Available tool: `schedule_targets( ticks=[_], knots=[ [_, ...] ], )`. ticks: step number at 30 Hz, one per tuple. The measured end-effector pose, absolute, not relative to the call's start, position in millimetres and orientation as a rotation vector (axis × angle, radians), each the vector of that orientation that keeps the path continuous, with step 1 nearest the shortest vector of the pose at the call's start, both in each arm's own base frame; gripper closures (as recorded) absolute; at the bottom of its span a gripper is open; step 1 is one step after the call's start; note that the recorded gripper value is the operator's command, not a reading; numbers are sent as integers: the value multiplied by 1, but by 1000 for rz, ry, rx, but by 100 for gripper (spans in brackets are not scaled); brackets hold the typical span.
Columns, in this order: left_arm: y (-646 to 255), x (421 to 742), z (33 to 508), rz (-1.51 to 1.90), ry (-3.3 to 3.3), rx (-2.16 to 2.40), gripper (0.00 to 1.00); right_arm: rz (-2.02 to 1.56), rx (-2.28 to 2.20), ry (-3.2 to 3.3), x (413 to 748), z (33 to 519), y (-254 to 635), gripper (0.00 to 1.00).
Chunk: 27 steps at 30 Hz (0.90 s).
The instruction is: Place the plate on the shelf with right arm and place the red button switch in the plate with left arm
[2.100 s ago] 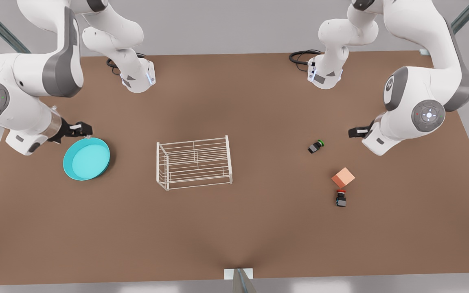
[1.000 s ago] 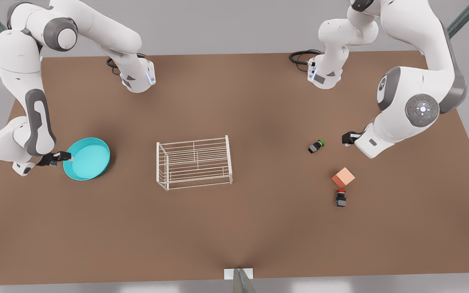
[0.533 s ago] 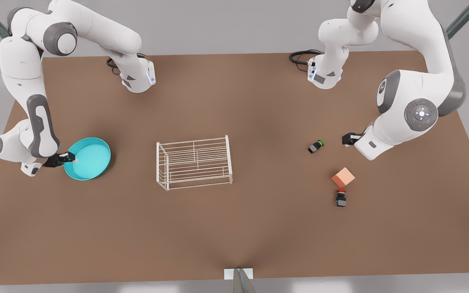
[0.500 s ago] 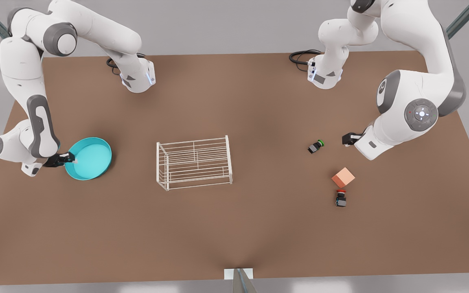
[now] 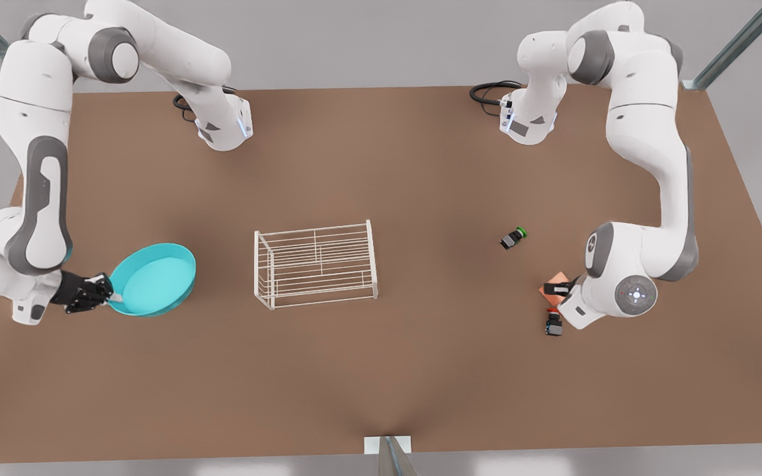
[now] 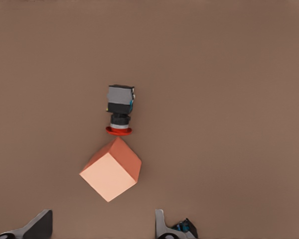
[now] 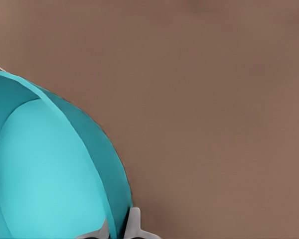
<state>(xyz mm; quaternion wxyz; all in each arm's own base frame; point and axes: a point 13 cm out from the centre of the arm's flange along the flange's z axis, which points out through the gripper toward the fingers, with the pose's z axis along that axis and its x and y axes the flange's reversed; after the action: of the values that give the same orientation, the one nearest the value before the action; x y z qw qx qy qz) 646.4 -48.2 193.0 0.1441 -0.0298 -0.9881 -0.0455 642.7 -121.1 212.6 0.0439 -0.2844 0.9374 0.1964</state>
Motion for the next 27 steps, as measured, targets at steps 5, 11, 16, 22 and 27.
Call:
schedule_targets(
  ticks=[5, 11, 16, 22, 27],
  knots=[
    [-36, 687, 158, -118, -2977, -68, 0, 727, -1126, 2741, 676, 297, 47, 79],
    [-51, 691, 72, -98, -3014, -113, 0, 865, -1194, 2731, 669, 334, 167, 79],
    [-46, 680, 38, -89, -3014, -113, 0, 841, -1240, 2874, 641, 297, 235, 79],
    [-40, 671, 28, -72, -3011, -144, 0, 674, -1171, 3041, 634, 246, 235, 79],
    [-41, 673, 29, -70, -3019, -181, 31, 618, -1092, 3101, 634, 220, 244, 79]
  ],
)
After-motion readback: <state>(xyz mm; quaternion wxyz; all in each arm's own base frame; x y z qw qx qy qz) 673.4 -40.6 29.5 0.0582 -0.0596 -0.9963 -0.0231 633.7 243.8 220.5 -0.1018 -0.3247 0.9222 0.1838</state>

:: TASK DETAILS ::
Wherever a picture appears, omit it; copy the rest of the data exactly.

:: RESULT OF THIS EXERCISE ::
Available tool: `schedule_targets( ticks=[_], knots=[ [_, ...] ], )`. ticks: step number at 30 Hz, one per tuple. The measured end-effector pose, absolute, not relative to the call's start, position in millimetres and orientation as a rotation vector (axis × angle, radians), each the vector of that orientation that keeps the path continuous, with step 1 nearest the shortest vector of the pose at the call's start, both in each arm's own base frame; gripper closures (as recorded) absolute; at the bottom of its span a gripper is open; step 1 is one step after the call's start; note that the recorded gripper value is the operator's command, not a reading; numbers are sent as integers: the value multiplied by 1, but by 1000 for rz, ry, rx, but by 100 for gripper (spans in brackets are not scaled); brackets hold the typical span.
Columns, in this order: left_arm: y (-646 to 255), x (421 to 742), z (33 to 508), rz (-1.51 to 1.90), ry (-3.3 to 3.3), rx (-2.16 to 2.40), gripper (0.00 to 1.00); right_arm: rz (-2.02 to 1.56), rx (-2.28 to 2.20), ry (-3.2 to 3.3), x (413 to 748), z (33 to 519), y (-254 to 635), gripper (0.00 to 1.00).
Chunk: 27 steps at 30 Hz (0.90 s).
The instruction is: Place the plate on the shelf with right arm and place the red button switch in the plate with left arm
[2.100 s ago] 
[1.000 s ago] 
[0.533 s ago] 
[0.500 s ago] 
[now] 
[now] 
[now] 
<state>(xyz mm; quaternion wxyz; all in each arm's own base frame; point and axes: a point 13 cm out from the centre of the arm's flange along the flange's z axis, which points out through the gripper toward the fingers, with the pose's z axis along that axis and its x and y axes the flange's reversed; after the action: of the values that give the same orientation, the one nearest the value before the action; x y z qw qx qy qz) 646.4 -48.2 193.0 0.1441 -0.0298 -0.9881 -0.0455 642.7 -121.1 212.6 0.0439 -0.2844 0.9374 0.1964</state>
Motion for the next 27 steps, as measured, targets at steps 5, 11, 16, 22 and 27.
Call:
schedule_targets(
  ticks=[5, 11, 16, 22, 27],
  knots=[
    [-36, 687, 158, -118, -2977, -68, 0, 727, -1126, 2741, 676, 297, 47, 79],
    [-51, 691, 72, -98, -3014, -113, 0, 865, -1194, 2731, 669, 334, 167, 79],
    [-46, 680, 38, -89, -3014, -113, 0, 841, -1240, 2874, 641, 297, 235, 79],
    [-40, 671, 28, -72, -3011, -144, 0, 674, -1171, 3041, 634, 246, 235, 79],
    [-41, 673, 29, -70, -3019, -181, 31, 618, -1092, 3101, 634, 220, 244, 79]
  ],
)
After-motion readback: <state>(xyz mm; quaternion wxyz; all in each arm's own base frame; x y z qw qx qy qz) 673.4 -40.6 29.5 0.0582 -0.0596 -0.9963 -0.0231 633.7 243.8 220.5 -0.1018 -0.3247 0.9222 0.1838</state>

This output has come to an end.